XDR enum decoders generated by xdrgen do not verify that incoming
values are valid members of the enum. Incoming out-of-range values
from malicious or buggy peers propagate through the system
unchecked.
Add validation logic to generated enum decoders using a switch
statement that explicitly lists valid enumerator values. The
compiler optimizes this to a simple range check when enum values
are dense (contiguous), while correctly rejecting invalid values
for sparse enums with gaps in their value ranges.

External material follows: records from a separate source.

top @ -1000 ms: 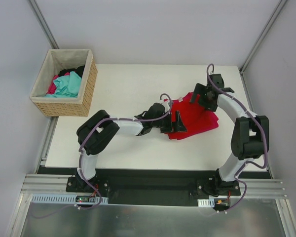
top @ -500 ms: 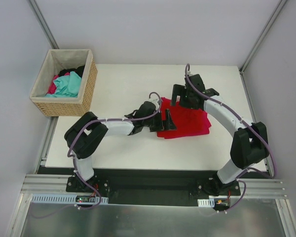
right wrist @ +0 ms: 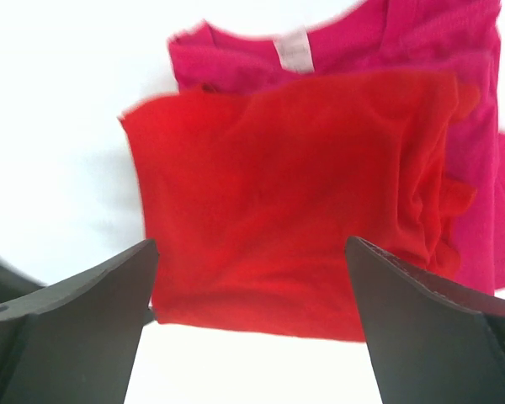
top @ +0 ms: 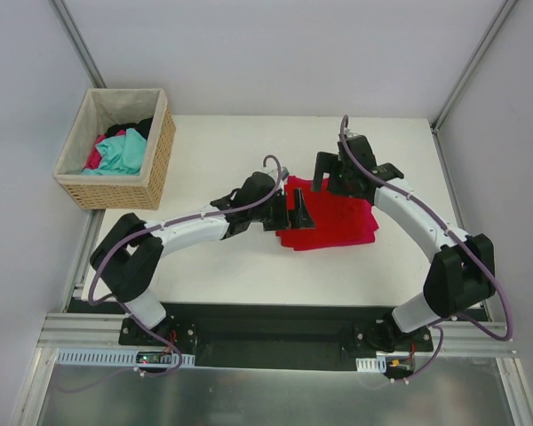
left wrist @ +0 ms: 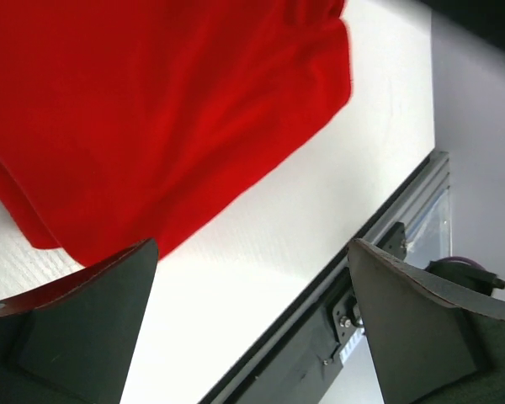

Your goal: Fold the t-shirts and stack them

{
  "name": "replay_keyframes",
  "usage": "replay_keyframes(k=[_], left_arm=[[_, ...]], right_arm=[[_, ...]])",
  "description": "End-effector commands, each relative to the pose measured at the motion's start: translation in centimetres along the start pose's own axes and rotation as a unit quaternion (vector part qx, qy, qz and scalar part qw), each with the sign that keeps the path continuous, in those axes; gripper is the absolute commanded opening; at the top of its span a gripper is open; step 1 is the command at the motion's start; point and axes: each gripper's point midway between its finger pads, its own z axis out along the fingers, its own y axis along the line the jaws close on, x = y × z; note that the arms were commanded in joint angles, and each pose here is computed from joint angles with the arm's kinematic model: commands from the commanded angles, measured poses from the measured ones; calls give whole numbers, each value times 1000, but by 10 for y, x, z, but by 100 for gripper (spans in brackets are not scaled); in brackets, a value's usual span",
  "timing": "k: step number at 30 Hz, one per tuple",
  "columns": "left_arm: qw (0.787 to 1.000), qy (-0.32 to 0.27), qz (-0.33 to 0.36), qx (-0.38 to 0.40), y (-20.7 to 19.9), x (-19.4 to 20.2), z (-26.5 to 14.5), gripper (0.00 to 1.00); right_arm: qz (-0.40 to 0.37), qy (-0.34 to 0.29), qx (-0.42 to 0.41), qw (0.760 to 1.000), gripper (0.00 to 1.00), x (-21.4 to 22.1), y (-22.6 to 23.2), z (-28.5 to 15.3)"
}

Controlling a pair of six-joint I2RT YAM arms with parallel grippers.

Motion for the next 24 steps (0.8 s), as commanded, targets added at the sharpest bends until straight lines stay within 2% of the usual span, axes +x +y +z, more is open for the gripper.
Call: replay_keyframes(k=[1,9,14,17,24], left_arm=[[999,-34,17,-22,-15,-29,-31,96],[995,-23,-22,-90,41,-2,-43,96],[991,-24,-35,-128,75,2,-45,96],[989,-22,-28,-143,86,-1,-39,96],[992,-29,-37,-120,88,-18,-19,97]], right_arm=[[1,3,20,1000,97,15,-12,-9],[12,26,97,995,97,56,-60,-2],[9,17,117,993,97,51,-73,-7],[3,7,126,992,97,41,-77,-10],[33,22,132,990,96,40,-98,4]])
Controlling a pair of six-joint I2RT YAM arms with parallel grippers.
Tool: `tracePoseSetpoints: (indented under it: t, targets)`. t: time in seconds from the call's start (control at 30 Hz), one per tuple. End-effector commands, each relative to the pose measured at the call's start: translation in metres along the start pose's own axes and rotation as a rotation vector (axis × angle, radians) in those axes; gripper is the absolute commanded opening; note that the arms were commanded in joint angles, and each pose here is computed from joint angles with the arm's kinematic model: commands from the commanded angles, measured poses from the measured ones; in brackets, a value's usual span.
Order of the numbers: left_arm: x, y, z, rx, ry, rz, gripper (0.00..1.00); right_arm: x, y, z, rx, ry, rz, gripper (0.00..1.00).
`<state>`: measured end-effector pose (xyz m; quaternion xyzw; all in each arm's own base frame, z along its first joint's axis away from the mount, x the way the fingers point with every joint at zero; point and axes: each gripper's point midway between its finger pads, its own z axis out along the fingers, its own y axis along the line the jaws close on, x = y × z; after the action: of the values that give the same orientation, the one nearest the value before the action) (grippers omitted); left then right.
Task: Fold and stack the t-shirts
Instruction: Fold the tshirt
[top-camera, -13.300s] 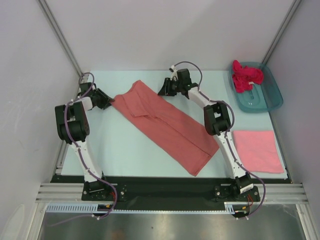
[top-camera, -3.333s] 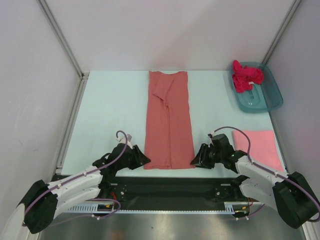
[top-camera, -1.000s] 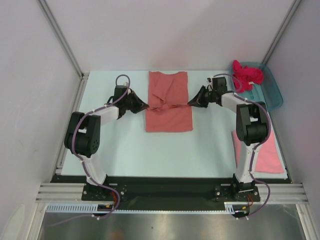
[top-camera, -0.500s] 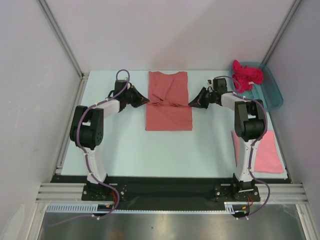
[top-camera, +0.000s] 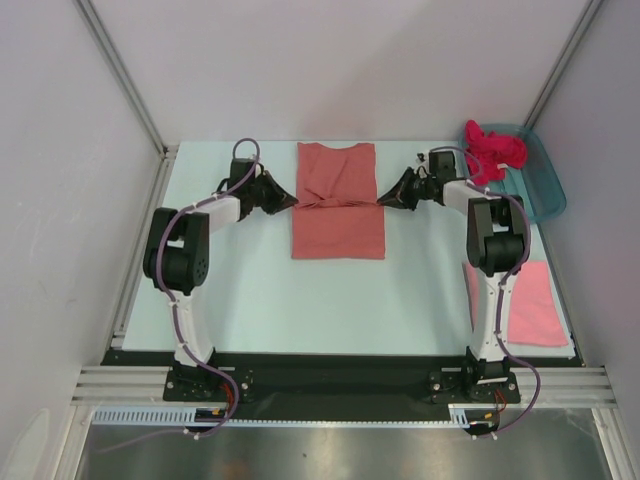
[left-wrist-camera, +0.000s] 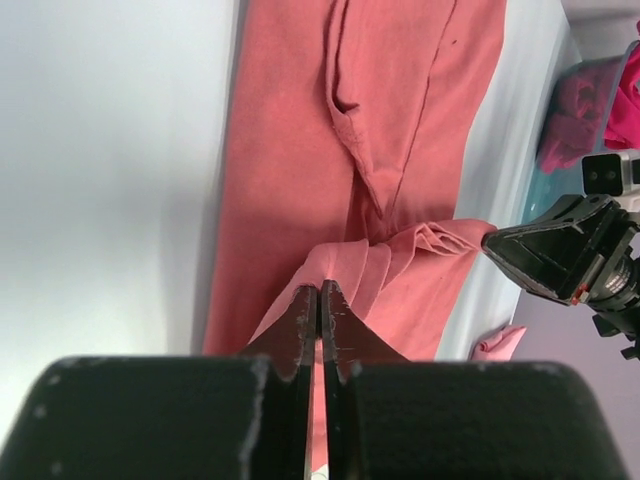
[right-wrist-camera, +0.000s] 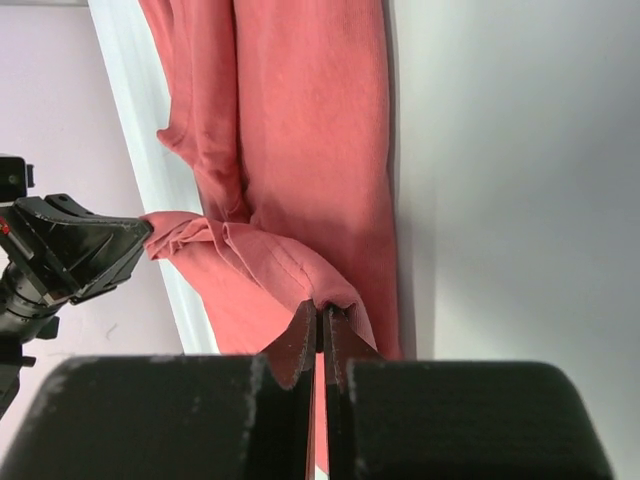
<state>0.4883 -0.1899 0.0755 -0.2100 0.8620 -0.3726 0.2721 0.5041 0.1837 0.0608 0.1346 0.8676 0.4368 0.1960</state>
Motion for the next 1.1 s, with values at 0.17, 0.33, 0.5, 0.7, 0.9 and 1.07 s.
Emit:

The --no-enum-validation option on the source subcommand disables
this validation when not needed.
The minimum and maximum fields in _XdrEnum, which were previously
unused placeholders for a range-based validation approach, have
been removed since the switch-based validation handles both dense
and sparse enums correctly.
Because the new mechanism results in substantive changes to
generated code, existing .x files are regenerated. Unrelated white
space and semicolon changes in the generated code are due to recent
commit 1c873a2fd1 ("xdrgen: Don't generate unnecessary semicolon")

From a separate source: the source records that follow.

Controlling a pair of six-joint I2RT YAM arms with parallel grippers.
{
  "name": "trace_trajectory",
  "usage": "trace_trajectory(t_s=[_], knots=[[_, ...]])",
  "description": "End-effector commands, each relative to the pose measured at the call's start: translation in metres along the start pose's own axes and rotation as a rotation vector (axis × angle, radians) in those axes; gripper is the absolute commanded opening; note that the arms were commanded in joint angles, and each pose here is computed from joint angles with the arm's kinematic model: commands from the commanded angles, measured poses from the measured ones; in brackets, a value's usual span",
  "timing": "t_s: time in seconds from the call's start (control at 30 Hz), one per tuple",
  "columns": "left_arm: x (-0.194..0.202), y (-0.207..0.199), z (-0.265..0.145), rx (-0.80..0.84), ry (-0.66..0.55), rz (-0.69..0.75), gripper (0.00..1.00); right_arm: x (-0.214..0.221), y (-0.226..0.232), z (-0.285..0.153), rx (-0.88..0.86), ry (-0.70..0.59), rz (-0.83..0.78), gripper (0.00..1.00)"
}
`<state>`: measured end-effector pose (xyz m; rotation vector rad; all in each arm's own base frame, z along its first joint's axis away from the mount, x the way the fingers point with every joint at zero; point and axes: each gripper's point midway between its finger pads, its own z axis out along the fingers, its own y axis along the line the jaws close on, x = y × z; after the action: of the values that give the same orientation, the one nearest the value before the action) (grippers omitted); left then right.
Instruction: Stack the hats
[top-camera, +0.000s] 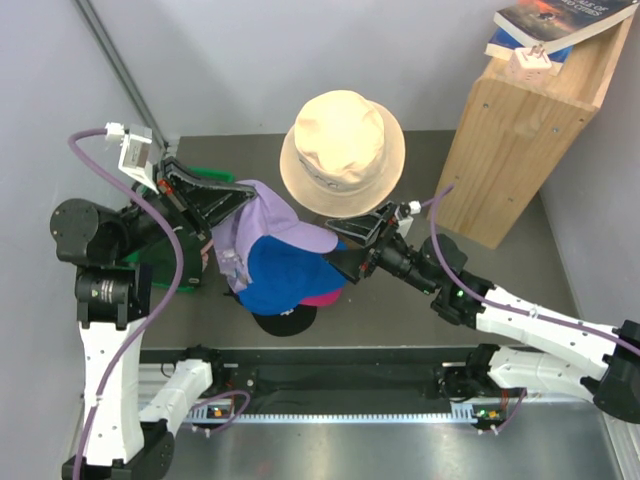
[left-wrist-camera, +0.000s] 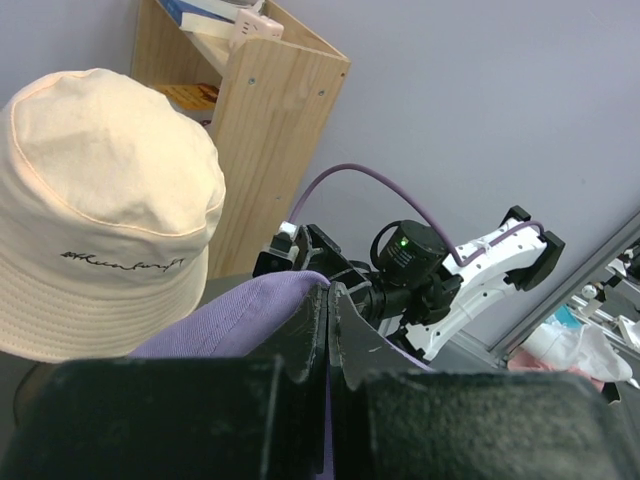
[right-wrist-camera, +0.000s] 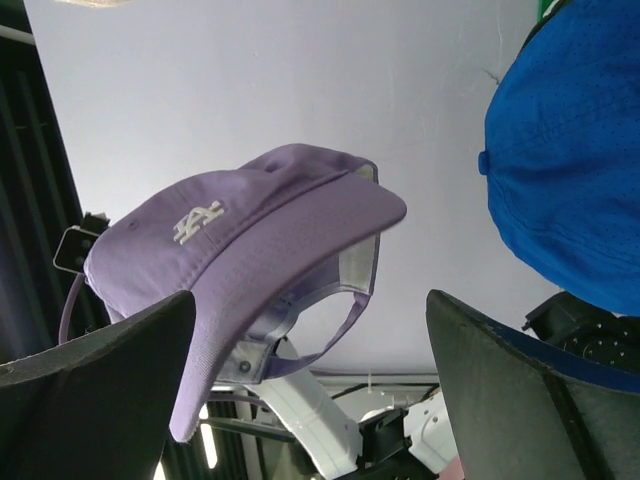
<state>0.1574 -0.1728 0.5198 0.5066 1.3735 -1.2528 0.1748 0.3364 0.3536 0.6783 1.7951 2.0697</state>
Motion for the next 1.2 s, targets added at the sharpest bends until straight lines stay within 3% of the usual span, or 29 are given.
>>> trace_trajectory(t_s=[0.0, 0.37, 0.67, 0.87, 1.0, 1.17], knots=[[-0.016, -0.01, 0.002, 0.033, -0.04, 0.08, 0.0, 0.005, 0.019, -0.003, -0.056, 0.01, 0.032, 0.97], [0.002, -0.002, 0.004, 0.061, 0.019, 0.03, 0.0, 0.015, 0.038, 0.016, -0.109, 0.059, 0.053, 0.96], [0.029, 0.005, -0.001, 0.062, 0.097, -0.017, 0.0, 0.016, 0.052, 0.017, -0.16, 0.066, 0.083, 0.81], [0.036, 0.006, -0.002, 0.065, 0.112, -0.034, 0.0, 0.017, 0.055, 0.016, -0.163, 0.067, 0.074, 0.57], [0.036, 0.01, -0.001, 0.06, 0.111, -0.033, 0.0, 0.017, 0.055, 0.015, -0.157, 0.065, 0.059, 0.25], [0.038, 0.021, -0.001, 0.001, 0.117, -0.03, 0.0, 0.016, 0.059, 0.01, -0.148, 0.049, 0.025, 0.03]])
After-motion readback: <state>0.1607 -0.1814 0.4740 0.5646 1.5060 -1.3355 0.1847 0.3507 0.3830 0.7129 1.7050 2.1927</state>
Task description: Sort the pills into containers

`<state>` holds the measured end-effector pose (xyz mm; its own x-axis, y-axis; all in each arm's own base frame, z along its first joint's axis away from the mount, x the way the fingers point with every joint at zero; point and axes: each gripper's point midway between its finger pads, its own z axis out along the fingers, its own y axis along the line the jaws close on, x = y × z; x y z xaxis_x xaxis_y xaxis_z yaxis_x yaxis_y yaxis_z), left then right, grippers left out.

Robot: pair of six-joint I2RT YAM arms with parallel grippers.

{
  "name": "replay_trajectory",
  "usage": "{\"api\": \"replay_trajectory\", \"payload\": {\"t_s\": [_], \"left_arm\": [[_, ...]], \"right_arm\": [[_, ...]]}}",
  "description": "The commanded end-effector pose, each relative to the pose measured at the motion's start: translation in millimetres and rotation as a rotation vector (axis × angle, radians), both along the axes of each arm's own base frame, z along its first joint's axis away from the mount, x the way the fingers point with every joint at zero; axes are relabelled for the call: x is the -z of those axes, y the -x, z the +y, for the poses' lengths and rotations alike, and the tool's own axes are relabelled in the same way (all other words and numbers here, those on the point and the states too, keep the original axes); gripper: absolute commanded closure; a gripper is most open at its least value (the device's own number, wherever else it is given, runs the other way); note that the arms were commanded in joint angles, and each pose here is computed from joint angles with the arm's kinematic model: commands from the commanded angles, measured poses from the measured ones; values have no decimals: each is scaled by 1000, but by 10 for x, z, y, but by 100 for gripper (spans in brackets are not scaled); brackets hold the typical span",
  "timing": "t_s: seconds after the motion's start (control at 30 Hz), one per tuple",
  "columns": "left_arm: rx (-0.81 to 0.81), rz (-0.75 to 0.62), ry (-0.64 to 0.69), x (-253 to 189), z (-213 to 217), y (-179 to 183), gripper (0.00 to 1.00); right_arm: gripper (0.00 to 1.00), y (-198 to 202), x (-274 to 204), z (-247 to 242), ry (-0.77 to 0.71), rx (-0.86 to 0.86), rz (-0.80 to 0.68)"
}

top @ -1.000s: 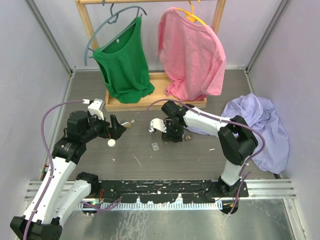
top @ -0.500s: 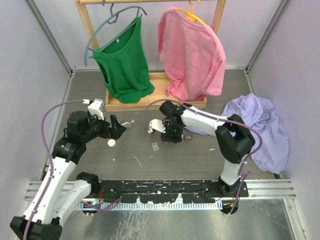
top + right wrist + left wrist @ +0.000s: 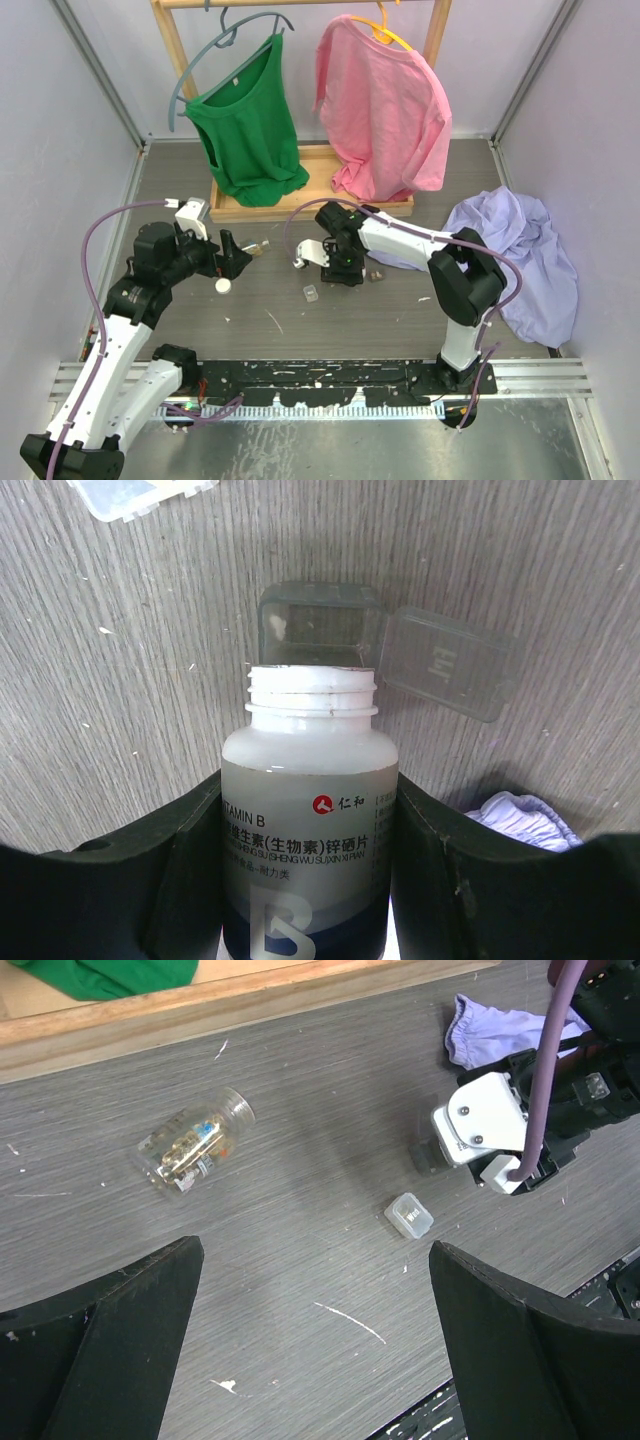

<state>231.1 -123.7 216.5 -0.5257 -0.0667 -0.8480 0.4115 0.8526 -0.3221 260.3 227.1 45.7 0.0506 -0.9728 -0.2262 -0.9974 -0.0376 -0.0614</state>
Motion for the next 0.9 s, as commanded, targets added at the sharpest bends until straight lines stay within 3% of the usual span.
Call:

and commit 38c4df91242b ("xdrgen: Address some checkpatch whitespace
complaints").
Reviewed-by: NeilBrown <neil@brown.name>
Signed-off-by: Chuck Lever <chuck.lever@oracle.com>
Commit 277df18d7df9 ("xdrgen: Improve parse error reporting") added
clean, compiler-style error messages for syntax errors detected during
parsing. However, semantic errors discovered during AST transformation
still produce verbose Python stack traces.
When an XDR specification references an undefined type, the transformer
raises a VisitError wrapping a KeyError. Before this change:
Traceback (most recent call last):
File ".../lark/visitors.py", line 124, in _call_userfunc
return f(children)
...
KeyError: 'fsh4_mode'
...
lark.exceptions.VisitError: Error trying to process rule "basic":
'fsh4_mode'
After this change:
file.x:156:2: semantic error
Undefined type 'fsh4_mode'
fsh4_mode mode;
^
The new handle_transform_error() function extracts position information
from the Lark tree node metadata and formats the error consistently with
parse error messages.
Signed-off-by: Chuck Lever <chuck.lever@oracle.com>
The current verbose Lark exception output makes it difficult to
quickly identify and fix syntax errors in XDR specifications. Users
must wade through hundreds of lines of cascading errors to find the
root cause.
Replace this with concise, compiler-style error messages showing
file, line, column, the unexpected token, and the source line with
a caret pointing to the error location.
Before:
Unexpected token Token('__ANON_1', '+1') at line 14, column 35.
Expected one of:
* SEMICOLON
Previous tokens: [Token('__ANON_0', 'LM_MAXSTRLEN')]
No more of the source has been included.